A marriage equality bill passed by the California state
legislature this year is currently in Governor Arnold
Schwarzenegger's possession. The governor has until Oct. 9 to make
a decision but has already announced his intent to veto the bill.
"Doing so would be disrespecting same-sex couples," said Leno.
However, Leno noted California's leadership position in same-sex
rights, citing the domestic partner registry and additional
housing acts and hate crimes laws that have all been amended to
provide legal protections. He is convinced that California will
be the first state to legalize same-sex marriage. "It will be an
expensive battle, but we will prevail." Several of the panel
members compared the current debate over same-sex marriage
equality to that of once-illegal marriages between interracial
couples. People today look back at the illegality of interracial
marriage and say, "It was such blatant discrimination," said Ting.
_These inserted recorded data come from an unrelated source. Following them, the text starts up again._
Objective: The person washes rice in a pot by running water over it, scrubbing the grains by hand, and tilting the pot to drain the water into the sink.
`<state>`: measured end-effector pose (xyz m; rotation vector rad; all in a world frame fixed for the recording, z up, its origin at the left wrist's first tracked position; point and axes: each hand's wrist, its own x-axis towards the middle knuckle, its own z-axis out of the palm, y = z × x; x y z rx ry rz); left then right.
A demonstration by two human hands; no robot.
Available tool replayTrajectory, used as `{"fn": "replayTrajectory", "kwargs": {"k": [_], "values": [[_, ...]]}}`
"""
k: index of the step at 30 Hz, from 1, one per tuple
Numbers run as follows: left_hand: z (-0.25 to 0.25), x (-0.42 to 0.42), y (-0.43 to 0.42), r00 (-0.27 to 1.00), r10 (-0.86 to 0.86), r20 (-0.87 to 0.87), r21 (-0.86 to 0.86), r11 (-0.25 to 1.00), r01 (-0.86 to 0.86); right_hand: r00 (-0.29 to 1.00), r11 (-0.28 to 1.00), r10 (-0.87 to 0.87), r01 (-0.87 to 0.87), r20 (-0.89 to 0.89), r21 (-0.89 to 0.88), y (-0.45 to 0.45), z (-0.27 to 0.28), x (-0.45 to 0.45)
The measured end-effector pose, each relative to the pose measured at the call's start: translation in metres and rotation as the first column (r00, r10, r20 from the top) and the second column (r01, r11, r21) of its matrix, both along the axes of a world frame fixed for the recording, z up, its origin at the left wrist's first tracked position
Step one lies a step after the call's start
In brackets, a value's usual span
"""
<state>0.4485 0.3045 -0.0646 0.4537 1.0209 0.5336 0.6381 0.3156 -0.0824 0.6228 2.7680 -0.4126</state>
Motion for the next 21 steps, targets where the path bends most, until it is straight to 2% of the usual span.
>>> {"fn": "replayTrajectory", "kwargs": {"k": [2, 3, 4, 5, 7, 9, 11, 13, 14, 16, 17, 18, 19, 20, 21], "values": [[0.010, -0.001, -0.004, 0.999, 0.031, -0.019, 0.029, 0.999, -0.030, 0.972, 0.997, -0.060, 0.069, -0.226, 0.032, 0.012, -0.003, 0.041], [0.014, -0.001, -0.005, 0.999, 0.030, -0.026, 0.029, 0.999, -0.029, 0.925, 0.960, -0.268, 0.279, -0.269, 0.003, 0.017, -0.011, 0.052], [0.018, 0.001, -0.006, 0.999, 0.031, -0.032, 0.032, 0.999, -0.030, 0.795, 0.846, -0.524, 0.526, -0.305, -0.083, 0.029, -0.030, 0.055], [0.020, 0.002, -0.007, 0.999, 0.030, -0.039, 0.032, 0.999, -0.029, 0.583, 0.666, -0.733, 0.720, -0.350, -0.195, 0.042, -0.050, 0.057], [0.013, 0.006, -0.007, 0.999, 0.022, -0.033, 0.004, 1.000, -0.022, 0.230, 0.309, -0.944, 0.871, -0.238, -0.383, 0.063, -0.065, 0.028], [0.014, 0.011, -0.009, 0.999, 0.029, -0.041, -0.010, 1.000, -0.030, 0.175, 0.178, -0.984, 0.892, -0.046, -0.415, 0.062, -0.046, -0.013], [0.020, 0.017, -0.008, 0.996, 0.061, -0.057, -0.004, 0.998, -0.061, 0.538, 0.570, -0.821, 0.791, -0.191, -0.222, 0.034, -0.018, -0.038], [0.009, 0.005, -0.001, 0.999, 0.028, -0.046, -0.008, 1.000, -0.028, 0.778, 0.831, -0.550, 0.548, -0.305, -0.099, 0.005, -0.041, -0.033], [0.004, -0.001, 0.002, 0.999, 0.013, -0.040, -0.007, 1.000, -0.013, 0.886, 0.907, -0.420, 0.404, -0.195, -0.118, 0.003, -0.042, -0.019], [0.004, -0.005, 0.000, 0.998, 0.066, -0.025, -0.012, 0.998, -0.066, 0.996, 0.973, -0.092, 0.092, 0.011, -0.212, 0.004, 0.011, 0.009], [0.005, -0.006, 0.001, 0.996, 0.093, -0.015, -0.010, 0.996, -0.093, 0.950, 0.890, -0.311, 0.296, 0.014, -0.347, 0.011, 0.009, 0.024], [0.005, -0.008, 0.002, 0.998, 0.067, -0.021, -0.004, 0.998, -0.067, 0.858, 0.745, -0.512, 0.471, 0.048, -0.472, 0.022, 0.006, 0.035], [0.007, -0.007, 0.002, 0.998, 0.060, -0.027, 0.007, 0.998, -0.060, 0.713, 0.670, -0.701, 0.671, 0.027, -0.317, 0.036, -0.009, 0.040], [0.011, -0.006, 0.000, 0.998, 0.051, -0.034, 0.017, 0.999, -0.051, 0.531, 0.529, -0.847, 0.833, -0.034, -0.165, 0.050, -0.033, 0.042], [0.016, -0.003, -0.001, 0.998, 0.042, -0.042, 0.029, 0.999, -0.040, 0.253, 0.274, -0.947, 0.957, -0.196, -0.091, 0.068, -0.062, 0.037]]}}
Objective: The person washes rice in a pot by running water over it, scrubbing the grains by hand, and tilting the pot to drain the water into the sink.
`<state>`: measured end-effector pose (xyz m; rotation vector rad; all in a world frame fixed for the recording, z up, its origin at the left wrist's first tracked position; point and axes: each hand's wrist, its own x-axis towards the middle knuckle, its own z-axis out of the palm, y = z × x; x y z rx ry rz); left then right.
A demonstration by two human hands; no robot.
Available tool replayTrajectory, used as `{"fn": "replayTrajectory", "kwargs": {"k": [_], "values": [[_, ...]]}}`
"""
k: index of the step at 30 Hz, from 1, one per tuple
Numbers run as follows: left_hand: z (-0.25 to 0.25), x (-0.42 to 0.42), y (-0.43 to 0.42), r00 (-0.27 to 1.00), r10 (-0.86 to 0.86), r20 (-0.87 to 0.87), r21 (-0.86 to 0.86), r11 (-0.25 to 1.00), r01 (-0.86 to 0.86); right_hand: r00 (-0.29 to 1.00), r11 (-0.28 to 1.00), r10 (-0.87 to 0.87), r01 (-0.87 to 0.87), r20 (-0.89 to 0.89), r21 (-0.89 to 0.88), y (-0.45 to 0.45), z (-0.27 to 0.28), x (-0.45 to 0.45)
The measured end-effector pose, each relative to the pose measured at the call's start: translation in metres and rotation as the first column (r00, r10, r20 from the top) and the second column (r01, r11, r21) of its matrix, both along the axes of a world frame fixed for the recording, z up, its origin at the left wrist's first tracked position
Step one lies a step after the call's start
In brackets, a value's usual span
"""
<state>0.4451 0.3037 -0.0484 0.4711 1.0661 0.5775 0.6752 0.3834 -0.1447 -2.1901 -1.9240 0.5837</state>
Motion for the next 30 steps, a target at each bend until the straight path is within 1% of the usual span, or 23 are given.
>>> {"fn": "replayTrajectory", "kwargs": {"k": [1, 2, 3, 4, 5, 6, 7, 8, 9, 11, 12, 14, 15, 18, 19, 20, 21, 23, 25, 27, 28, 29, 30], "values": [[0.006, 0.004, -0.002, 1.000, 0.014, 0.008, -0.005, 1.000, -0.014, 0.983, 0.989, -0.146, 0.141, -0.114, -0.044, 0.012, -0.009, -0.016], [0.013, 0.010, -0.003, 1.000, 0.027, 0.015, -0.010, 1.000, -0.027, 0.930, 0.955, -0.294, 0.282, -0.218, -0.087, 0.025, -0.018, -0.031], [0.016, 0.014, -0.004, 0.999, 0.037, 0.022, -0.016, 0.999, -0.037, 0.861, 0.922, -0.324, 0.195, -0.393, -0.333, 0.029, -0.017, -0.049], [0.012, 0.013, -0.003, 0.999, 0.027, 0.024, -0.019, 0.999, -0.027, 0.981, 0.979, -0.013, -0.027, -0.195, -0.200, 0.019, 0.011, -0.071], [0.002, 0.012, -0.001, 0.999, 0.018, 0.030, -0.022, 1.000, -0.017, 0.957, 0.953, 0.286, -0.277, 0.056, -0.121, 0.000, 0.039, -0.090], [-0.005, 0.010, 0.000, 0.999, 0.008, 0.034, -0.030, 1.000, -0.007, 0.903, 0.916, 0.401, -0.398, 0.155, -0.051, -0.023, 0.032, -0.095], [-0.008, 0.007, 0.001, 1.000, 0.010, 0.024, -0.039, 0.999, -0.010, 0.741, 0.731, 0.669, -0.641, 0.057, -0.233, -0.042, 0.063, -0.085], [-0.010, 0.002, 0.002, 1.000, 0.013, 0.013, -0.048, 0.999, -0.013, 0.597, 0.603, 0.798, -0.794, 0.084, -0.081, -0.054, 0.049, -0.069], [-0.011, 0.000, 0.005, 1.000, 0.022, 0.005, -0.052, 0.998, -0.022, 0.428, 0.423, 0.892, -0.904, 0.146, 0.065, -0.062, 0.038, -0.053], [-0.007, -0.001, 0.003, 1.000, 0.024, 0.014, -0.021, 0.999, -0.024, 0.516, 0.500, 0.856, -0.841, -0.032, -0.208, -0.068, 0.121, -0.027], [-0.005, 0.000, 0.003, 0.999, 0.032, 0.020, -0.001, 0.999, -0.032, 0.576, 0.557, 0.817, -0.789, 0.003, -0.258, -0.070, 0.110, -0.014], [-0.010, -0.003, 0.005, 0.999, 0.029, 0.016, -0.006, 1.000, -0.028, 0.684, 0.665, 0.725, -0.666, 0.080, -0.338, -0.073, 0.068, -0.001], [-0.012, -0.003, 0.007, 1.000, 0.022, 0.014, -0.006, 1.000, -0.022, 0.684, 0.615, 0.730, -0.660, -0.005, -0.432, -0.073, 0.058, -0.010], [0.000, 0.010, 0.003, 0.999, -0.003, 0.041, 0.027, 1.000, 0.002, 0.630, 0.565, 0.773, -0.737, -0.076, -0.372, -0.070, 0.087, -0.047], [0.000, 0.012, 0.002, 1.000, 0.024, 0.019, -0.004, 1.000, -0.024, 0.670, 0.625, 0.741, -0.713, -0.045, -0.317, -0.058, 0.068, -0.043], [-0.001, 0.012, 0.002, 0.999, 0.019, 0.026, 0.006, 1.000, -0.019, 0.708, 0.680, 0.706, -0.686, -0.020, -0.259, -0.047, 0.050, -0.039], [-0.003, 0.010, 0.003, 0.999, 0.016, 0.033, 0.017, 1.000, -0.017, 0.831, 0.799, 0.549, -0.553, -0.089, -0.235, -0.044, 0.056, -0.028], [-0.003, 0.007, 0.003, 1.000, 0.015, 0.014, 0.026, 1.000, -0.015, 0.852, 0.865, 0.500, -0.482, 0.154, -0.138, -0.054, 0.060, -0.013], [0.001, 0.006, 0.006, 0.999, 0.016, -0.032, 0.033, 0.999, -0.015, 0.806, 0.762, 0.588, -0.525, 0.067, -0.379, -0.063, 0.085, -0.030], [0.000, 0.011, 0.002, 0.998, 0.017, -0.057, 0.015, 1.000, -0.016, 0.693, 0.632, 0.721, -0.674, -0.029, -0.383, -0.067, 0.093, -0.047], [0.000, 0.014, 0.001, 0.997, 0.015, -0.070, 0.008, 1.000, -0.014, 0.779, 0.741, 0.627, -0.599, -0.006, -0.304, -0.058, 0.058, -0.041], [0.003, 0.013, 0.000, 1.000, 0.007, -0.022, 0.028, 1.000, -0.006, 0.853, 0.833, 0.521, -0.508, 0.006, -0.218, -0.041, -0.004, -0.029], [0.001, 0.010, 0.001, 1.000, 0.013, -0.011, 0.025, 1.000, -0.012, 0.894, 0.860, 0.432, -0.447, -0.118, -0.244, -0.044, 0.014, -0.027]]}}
"I think we will look 60 years from now and think the same thing,
'How could people think that way?' "I don't think it's right for
a city or a civic institution to treat one group of people one way
and another group a different way. That is discrimination," said
Ting. "Having to use the term 'partner' instead of 'husband'
makes me, with my own voice say, 'We're not equal,'" said John
Lewis, who with Stuart Gaffney lead the San Francisco chapter of
Equality California.
Lewis and Gaffney were married in San Francisco on Feb. 12, 2004,
the first day that same-sex marriages were performed in San
Francisco. Upon being declared spouses for life, "We felt our
government treating us as equal human beings," said Gaffney.
When their marriage was ruled null and void six months later,
Gaffney, whose mother is Chinese American, said he thought of his
parents. After California became the first state to legalize
interracial marriage in 1948, Gaffney's parents were married.
However, when they moved to Missouri, their marriage was, like
Lewis and Gaffney's, considered null and void. Having
well-understood the possible effects of discrimination and the
importance of civil liberties, in 1994 the Japanese American
Citizens League became the first non-gay organization after the
American Civil Liberties Union and the first Asian American
organization to support marriage equality for same-sex couples.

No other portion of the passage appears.